The impact of reverse osmosis (RO) rejects in the groundwater presents a significant challenge in arid regions. This study collected groundwater samples, product water, and reverse osmosis brine (ROB) from evaporation ponds and analyzed them for major ions and trace elements. Test boreholes were drilled near the ROB site along the flow direction, and borehole sediment samples were collected. The samples were predominantly gravelly sand, and the depth to water level fluctuated around 30 m below ground level (bgl), with minerals mainly consisting of calcite, gypsum, and Quartz. Data loggers reflected a rise in water level (<22 m bgl) corresponding to higher electrical conductivity (>16 mS/Cm) during the cropping period in many locations, confirming the impact of ROB in groundwater. The results were further supported by enriched signatures of δ18O (∼ +1.5‰) and δ2H (∼ +15‰). The saturation index of the minerals reflected that carbonate minerals (Calcite > Dolomite) were saturated in the ROB relative to the groundwater.

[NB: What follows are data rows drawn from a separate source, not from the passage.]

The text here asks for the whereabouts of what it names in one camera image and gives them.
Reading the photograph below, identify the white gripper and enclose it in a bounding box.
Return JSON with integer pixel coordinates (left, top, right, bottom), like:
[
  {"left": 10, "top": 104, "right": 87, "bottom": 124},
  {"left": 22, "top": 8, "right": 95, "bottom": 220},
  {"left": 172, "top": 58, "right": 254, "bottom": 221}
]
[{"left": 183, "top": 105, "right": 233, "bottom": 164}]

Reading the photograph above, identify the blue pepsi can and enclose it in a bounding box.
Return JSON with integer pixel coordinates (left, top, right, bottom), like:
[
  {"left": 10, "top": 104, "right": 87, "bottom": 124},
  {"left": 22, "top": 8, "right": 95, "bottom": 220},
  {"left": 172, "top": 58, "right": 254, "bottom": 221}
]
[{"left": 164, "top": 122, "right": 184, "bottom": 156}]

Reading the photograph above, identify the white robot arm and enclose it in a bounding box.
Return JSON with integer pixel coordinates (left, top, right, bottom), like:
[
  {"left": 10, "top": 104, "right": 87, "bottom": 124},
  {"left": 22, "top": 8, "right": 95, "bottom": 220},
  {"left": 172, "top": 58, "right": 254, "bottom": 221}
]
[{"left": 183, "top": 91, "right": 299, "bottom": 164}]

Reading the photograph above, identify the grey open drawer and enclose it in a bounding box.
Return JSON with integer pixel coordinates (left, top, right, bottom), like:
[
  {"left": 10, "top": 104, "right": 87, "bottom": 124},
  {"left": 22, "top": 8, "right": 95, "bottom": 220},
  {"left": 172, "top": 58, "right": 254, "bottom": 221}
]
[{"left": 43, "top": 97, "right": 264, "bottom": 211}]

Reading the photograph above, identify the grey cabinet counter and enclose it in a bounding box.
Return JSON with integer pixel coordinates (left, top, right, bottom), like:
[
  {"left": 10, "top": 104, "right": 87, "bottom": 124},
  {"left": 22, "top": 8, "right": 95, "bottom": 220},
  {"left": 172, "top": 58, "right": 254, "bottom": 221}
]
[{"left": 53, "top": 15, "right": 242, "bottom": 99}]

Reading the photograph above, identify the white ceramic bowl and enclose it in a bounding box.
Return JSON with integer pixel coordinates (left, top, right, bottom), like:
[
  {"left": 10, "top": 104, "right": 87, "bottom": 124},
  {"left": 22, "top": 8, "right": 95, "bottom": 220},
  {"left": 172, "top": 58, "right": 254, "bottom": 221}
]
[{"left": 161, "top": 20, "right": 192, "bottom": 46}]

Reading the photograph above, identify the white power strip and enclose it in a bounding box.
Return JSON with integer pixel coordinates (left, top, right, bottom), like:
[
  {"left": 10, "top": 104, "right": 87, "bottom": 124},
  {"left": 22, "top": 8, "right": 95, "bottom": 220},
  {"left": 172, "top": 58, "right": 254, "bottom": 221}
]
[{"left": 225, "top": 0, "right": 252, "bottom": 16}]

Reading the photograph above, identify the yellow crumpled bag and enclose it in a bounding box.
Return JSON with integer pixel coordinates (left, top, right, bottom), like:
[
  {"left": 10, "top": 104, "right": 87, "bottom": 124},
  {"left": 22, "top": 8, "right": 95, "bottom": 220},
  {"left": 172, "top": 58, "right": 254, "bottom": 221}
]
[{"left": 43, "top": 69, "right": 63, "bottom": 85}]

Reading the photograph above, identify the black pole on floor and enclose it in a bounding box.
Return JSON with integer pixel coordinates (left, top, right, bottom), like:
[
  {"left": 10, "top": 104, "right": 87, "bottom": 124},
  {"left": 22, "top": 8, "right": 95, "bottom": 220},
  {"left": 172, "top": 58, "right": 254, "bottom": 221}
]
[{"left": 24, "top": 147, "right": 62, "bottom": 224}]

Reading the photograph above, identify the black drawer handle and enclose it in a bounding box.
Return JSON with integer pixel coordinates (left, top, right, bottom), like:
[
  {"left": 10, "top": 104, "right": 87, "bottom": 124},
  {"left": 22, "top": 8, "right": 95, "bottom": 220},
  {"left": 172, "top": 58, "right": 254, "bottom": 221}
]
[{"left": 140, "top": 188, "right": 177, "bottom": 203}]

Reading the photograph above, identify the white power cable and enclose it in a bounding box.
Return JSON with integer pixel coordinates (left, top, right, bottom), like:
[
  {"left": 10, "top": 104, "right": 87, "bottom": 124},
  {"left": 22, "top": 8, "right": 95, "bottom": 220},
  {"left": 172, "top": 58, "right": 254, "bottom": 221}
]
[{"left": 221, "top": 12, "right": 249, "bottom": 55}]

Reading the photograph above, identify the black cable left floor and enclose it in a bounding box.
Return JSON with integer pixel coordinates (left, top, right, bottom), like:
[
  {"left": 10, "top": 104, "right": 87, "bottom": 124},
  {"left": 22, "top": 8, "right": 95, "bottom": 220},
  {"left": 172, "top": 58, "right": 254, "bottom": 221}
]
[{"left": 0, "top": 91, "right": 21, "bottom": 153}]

The vertical variation of mineral assemblages in the boreholes indicated gypsum precipitation in the capillary zone along with calcite and dolomite. The assemblage varies as the groundwater moves from the disposal site. The speciation of different compounds along the groundwater path indicated higher carbonate and sulfate species (CaCO3 > CaHCO3> CaSO4 > NaSO4 > MgSO4) near the disposal site, with variations along the flow direction. Considering the significant variation in temperature in the region (5 to 50 ℃), the water sample composition was modeled using PHREEQC, suggesting that the increase in temperature led to supersaturation of Epsomite and Gypsum compositions. The ROB was theoretically mixed with groundwater and product water in different proportions, and an optimum composition (10:90) for safe disposal was derived and tested fit for reuse in agriculture.